NYT Reporter Takes First Amendment Fight to High Court
Lawyers for a New York Times reporter tangled up in a fight with federal prosecutors urged the U.S. Supreme Court on Monday to undo an appeals court ruling that would force his testimony in a CIA leak prosecution.
A divided U.S. Court of Appeals for the Fourth Circuit in July overturned a trial judge's ruling that would have allowed James Risen to keep secret the source of information in his book about the George W. Bush administration and intelligence agencies. Risen's book, "State of War: The Secret History of the CIA and the Bush Administration," included details about the National Security Agency's warrantless wiretapping program.

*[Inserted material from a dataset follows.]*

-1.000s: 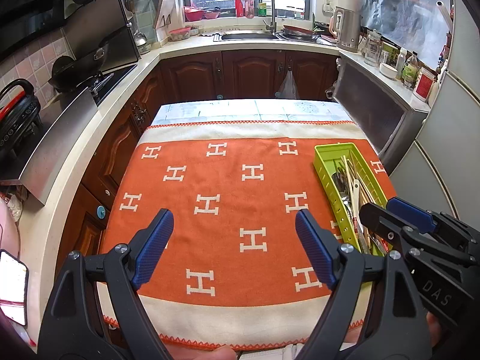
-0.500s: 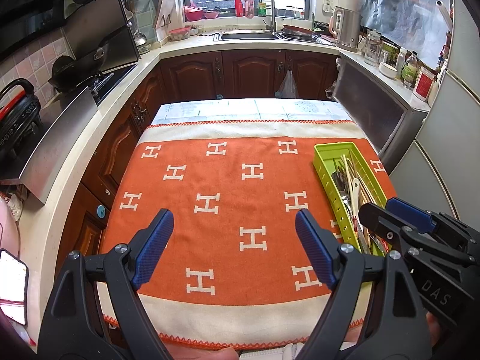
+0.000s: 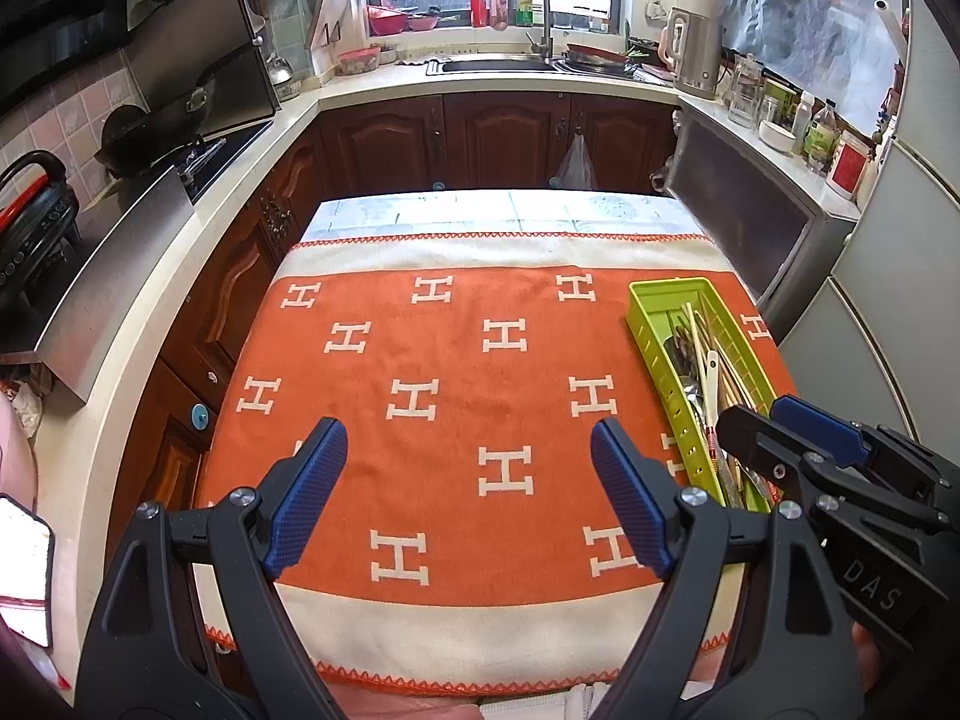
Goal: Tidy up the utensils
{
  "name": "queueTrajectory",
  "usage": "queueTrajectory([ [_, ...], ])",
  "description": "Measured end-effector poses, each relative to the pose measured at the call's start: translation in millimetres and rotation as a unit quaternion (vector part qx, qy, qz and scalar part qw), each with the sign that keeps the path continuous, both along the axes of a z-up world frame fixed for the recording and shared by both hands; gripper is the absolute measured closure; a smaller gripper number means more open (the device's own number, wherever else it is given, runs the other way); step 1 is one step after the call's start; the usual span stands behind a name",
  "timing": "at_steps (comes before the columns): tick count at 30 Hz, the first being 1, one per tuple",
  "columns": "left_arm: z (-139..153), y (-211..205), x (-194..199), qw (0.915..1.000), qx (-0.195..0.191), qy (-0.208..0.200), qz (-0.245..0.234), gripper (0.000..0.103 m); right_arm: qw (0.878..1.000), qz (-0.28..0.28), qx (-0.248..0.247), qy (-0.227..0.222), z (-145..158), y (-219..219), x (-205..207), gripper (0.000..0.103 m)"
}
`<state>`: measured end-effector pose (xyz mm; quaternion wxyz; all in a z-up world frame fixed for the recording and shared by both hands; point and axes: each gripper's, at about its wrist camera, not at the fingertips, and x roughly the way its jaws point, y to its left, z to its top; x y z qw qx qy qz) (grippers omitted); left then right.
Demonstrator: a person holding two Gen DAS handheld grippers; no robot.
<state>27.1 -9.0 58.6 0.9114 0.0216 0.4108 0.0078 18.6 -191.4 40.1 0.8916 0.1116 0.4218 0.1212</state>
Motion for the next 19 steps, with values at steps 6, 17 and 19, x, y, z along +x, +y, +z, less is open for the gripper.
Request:
queueTrajectory([
  [6,-0.1,0.6,0.3,1.0000,0.000,0.001,0.000,0.021,1.000,0.000,0.000,0.000,0.6,0.1,0.6,0.058],
  [17,-3.9,3.2,-1.1,1.0000,-0.003,0.005,-0.001,0.022,1.000,0.000,0.001,0.002,-1.1,0.6,0.6,0.058],
  [19,-6.2,4.1,-1.7,1.0000,-0.004,0.008,0.000,0.021,1.000,0.001,0.002,0.005,-5.4,3.4,-2.6,0.058],
])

Prosecutors want Risen to testify in the government's case against former CIA employee Jeffrey Sterling in federal district court in Alexandria, Va. Sterling is accused of leaking information to Risen about Iran's nuclear weapons program. He was arrested in January 2011 on charges that included disclosure of national defense information and obstruction of justice.
U.S. District Judge Leonie Brinkema determined that to "require a reporter to violate his confidentiality agreement with his source under these facts would essentially destroy the reporter's privilege." Brinkema quashed the trial subpoena.
Chief Judge William Traxler of the Fourth Circuit concluded, however, that journalists do not enjoy a First Amendment privilege "that protects reporters from being compelled to testify by the prosecution or defense in criminal proceedings about criminal conduct that the reporter personally witnessed or participated in." Delivering a win to the U.S. Department of Justice, the court voided Brinkema's decision.
Risen's attorneys, including Cahill Gordon & Reindel partner Joel Kurtzberg, said in their Supreme Court petition that "the law governing the relationship between reporters and their sources has become increasingly less clear." Kurtzberg urged the justices to review the Fourth Circuit's decision, issued in July.
"In an area of the law where predictability is of paramount importance, the current state of the law is confused," Kurtzberg wrote.
Federal and state subpoenas demanding that reporters provide information have become "more widespread," Risen's attorneys told the justices. Forty-one of 67 subpoenas that newsrooms received in 2006, Kurtzberg wrote, sought information about confidential sources. "All indications are that this trend has continued and is not likely to wane."
The Fourth Circuit's decision, Risen's attorneys said in court papers, "directly conflicts with no less than six other courts of appeal." The challengers said the Second, Ninth and D.C. Circuits, for instance, recognize a qualified reporter's privilege in criminal proceedings. Those appellate courts, however, reject any such privilege in grand jury cases.
The case against Sterling is on hold pending resolution of the First Amendment fight. Prosecutors did not oppose Risen's request to stay the case. The government, however, disputed that there's any real controversy in the case.
"Even if a qualified privilege did exist, Risen still would not be entitled to relief in light of the panel’s factual determination that the government’s law-enforcement interests would overcome that privilege in the circumstances of this case," DOJ lawyer Robert Parker wrote in court papers in November in the Fourth Circuit.